Challenges deepen with students’ varying education levels: Many have missed years of school, especially in areas where gangs block safe access, Chiancone said.

Last class period on a November Friday afternoon, Northwestern ESOL teacher Barbara Cook surveyed her loud class working on an exercise to learn American textbook layout: glossaries, indexes, chapter titles.

It was hard to catch up new students to the rest of the class. “They may have gone up to ninth grade, but the schools are in rural areas and the education level is not the same,” Cook said.

Other students struggle balancing school with work. Northwestern student Alan J. immigrated last year to send money back to his ill mother in Guatemala, so he hadn’t started school until this fall.

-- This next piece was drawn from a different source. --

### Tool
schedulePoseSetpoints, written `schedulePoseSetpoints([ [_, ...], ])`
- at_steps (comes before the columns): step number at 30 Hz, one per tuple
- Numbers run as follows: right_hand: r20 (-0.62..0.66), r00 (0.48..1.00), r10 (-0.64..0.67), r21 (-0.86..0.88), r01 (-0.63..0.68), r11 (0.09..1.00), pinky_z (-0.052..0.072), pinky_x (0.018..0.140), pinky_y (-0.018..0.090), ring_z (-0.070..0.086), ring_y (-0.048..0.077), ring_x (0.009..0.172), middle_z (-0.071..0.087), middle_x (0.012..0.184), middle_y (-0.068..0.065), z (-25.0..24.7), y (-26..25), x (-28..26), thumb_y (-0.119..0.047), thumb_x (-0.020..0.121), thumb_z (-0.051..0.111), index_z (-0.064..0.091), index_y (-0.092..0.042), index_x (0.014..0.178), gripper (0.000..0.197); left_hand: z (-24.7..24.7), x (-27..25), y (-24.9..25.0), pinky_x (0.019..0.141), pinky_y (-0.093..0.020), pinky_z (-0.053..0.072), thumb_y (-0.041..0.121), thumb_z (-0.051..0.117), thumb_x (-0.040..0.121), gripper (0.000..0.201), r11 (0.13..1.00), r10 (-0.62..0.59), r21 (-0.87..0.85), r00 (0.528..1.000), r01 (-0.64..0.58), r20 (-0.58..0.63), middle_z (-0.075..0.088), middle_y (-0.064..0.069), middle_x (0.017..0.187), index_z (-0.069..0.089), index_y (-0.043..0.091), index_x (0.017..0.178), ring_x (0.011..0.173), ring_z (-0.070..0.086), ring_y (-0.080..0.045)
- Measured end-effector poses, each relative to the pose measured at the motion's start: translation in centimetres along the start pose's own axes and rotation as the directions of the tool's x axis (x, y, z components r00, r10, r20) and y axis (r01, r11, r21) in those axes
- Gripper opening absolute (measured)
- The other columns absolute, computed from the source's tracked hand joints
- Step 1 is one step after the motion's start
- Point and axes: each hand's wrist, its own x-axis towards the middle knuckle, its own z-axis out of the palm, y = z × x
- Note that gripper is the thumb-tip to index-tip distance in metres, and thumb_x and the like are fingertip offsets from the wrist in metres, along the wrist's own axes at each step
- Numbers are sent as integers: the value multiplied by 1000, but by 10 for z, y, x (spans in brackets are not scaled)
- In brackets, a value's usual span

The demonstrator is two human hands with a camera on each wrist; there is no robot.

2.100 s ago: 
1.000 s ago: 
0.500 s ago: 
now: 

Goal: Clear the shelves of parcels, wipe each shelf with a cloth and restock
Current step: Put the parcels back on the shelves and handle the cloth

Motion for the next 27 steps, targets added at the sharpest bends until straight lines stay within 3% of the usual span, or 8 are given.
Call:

Another student, 18-year-old Junior, said he fled Honduras because he’d been in a motorcycle accident and the other driver wanted to kill him.

But now, his favorite part of the United States is “la escuela”: school. He hopes to stay in the U.S. and go to college.

“I’m learning a whole lot, and it’s going to help me,” he said through a translator.

Despite the challenges, Woodson said educators shared a “collective responsibility” to give each child a “fair shot.”

“Many students are with Grandma out in the countryside one day, and then the next day on a 1,300-mile journey to the U.S.,” she said. “A couple weeks later, you’re in a 21 st century bustling high school. The change is just so great it takes their breath away. They need someone to help process that and get them acculturated to this new environment.”